__INSTRUCTIONS TO FOLLOW__. Only lines with the string "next" should be returned from the data below.

__SUPPLIED ENTRIES__.
━━━━━━━━━━━━━━━━

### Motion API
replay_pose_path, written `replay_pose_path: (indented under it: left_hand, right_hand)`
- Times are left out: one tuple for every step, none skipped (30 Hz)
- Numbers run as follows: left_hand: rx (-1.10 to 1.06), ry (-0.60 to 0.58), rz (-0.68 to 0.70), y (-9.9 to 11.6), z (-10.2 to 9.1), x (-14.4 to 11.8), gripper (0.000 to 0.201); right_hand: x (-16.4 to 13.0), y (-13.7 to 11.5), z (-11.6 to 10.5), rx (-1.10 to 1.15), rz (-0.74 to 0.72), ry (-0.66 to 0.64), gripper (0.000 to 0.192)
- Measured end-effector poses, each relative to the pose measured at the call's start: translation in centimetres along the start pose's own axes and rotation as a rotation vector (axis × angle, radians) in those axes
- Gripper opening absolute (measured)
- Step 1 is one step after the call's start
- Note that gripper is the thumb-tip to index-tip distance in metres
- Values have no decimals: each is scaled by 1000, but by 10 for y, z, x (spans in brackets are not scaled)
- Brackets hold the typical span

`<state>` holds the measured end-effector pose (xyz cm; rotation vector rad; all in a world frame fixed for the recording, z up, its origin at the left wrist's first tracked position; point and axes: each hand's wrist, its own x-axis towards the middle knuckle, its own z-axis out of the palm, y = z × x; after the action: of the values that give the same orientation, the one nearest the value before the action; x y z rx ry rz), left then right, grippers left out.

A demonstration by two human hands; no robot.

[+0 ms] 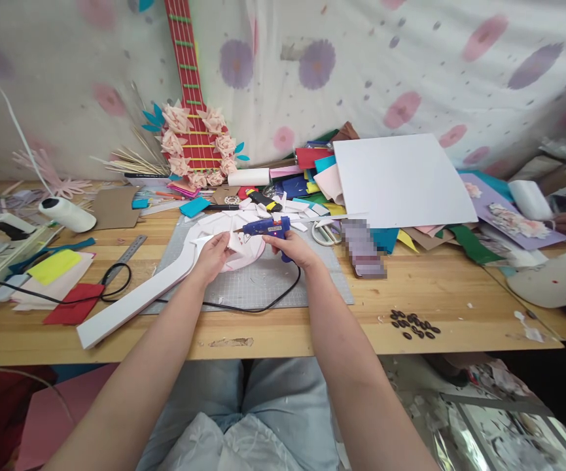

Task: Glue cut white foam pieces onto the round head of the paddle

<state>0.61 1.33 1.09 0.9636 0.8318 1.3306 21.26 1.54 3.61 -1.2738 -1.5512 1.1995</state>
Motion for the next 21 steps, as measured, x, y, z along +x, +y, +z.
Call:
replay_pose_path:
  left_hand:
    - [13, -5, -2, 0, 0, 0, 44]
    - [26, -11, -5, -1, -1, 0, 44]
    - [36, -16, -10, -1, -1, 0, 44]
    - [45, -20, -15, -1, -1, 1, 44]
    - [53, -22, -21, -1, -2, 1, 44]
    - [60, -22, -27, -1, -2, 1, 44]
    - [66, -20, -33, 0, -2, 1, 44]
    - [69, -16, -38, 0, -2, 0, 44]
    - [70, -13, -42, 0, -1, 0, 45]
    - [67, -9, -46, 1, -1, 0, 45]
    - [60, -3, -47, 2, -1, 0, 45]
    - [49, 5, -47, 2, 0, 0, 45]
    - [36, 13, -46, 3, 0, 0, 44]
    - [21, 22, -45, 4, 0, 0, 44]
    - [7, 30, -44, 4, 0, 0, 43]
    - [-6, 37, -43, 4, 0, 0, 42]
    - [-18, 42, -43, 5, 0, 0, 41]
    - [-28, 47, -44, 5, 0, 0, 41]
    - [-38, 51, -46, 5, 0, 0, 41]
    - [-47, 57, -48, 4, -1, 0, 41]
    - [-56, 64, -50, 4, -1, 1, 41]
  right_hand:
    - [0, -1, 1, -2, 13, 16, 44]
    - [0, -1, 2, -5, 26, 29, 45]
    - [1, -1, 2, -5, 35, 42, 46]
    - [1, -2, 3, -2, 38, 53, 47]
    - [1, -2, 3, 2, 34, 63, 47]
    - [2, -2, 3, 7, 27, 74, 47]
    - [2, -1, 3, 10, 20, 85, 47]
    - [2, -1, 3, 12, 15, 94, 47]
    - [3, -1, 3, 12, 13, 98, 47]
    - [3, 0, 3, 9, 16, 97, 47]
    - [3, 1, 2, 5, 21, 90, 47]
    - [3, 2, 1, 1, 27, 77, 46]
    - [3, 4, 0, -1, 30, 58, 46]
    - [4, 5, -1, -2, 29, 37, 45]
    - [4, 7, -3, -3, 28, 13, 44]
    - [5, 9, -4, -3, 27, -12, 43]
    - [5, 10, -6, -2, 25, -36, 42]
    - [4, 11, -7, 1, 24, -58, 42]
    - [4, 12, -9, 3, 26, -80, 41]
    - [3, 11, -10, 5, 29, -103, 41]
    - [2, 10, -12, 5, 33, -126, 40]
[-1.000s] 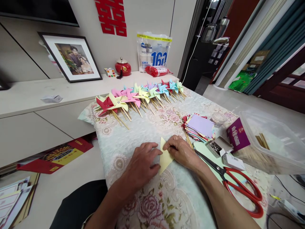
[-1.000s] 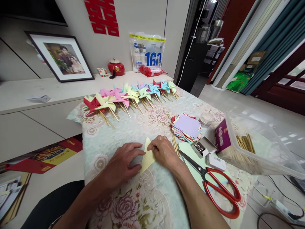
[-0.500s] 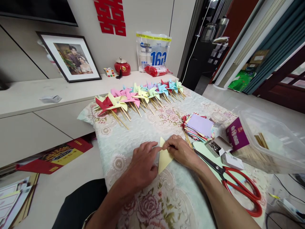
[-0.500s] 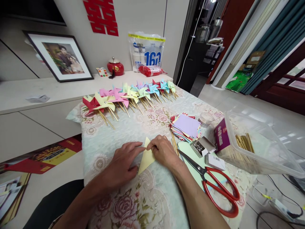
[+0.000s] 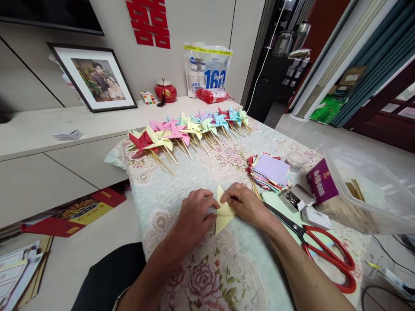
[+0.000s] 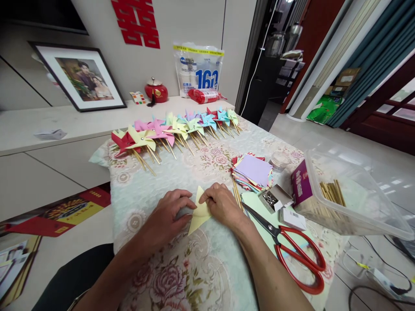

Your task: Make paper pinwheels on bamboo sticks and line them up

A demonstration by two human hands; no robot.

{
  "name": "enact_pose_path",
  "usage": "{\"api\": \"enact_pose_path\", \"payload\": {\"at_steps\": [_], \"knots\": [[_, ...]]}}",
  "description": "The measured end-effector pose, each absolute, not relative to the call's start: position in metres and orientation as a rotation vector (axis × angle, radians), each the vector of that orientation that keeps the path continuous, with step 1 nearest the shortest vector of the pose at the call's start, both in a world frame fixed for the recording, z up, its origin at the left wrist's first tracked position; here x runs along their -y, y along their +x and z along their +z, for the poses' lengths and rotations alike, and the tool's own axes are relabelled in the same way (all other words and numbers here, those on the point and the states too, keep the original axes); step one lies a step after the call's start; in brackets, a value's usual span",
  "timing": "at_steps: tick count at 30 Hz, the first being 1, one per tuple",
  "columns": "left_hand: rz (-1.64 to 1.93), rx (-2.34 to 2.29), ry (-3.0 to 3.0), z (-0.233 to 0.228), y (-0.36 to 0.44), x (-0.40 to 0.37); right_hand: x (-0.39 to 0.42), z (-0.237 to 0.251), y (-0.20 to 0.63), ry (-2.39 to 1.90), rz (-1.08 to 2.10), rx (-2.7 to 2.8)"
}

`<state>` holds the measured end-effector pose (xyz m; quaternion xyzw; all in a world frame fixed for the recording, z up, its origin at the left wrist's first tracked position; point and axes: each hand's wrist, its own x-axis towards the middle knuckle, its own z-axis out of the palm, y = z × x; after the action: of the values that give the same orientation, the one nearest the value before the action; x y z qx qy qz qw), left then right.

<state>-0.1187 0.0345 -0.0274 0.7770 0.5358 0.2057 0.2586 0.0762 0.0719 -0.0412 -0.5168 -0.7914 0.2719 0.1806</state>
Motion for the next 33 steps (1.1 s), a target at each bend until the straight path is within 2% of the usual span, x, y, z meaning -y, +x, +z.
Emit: {"api": "enact_pose_path", "payload": {"at_steps": [6,15,26,33], "knots": [[0.519,-1.463,2.121,-0.029,-0.118,-0.033,-0.072,-0.038,0.077,-1.464,0.804,2.239],[0.508,-1.446,2.142,-0.033,-0.118,-0.035,-0.072,-0.01,0.097,-1.306,1.167,2.419],[0.548,-1.453,2.224,-0.045,-0.119,-0.036,-0.064,-0.025,0.093,-1.35,0.863,2.506],[0.501,-1.479,2.191,-0.04,-0.117,-0.036,-0.06,-0.02,0.086,-1.424,0.827,2.463]]}}
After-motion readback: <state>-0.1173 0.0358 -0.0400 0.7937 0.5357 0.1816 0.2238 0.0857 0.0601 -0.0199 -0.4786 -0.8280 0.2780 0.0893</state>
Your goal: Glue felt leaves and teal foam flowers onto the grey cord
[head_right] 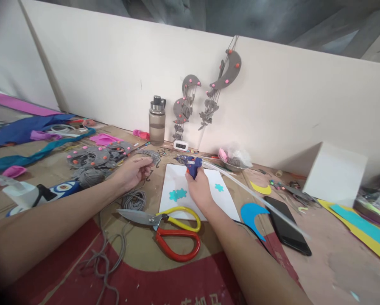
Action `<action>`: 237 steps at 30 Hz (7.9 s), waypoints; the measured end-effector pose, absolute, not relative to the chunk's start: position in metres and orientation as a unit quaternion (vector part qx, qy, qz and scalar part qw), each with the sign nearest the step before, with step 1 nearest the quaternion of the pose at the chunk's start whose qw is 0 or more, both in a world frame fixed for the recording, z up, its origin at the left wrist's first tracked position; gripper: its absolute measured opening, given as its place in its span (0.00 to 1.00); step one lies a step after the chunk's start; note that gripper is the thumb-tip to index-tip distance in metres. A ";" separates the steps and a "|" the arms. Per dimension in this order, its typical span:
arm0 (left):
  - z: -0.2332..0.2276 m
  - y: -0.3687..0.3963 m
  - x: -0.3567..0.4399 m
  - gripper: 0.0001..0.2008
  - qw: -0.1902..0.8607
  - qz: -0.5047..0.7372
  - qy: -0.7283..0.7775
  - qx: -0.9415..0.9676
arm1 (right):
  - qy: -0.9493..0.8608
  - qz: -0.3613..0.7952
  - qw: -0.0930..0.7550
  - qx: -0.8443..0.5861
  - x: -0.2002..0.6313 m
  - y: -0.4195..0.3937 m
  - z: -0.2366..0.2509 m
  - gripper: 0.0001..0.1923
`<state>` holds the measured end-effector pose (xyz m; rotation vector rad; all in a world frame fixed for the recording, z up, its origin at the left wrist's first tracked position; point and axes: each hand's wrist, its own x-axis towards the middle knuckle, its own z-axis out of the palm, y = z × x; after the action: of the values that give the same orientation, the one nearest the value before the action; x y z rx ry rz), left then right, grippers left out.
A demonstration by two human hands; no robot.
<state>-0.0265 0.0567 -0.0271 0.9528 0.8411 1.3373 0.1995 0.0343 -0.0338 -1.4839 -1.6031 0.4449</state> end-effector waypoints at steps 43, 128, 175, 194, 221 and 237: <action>0.003 0.012 -0.004 0.09 0.559 0.476 0.337 0.589 | -0.685 0.295 0.451 -0.489 0.166 -0.008 0.016 0.07; 0.004 0.007 -0.001 0.11 0.408 0.448 0.422 0.675 | -0.679 0.227 0.462 -0.523 0.159 -0.009 0.003 0.06; 0.018 0.005 -0.007 0.12 0.509 0.437 0.337 0.661 | -0.679 0.219 0.471 -0.518 0.160 -0.019 0.023 0.07; 0.020 0.007 -0.007 0.09 0.506 0.407 0.384 0.656 | -0.673 0.281 0.460 -0.507 0.161 -0.010 0.013 0.08; 0.013 0.006 -0.002 0.15 0.608 0.425 0.321 0.590 | -0.693 0.231 0.456 -0.509 0.164 -0.009 0.008 0.08; 0.008 0.012 -0.007 0.15 0.639 0.455 0.308 0.539 | -0.787 0.057 0.475 -0.390 0.162 -0.022 0.020 0.05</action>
<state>-0.0066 0.0121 0.0085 1.2290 0.7037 1.0372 0.1622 -0.0224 0.0203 -0.9548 -1.9239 0.1390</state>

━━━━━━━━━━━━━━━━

__OUTPUT__.
Motion for the next 21 steps, as measured, x, y, z along +x, +y, +z.
Motion for the next 33 steps (1.1 s), a target at each bend until the straight path is within 2% of the usual span, x, y, z meaning -y, +x, +z.

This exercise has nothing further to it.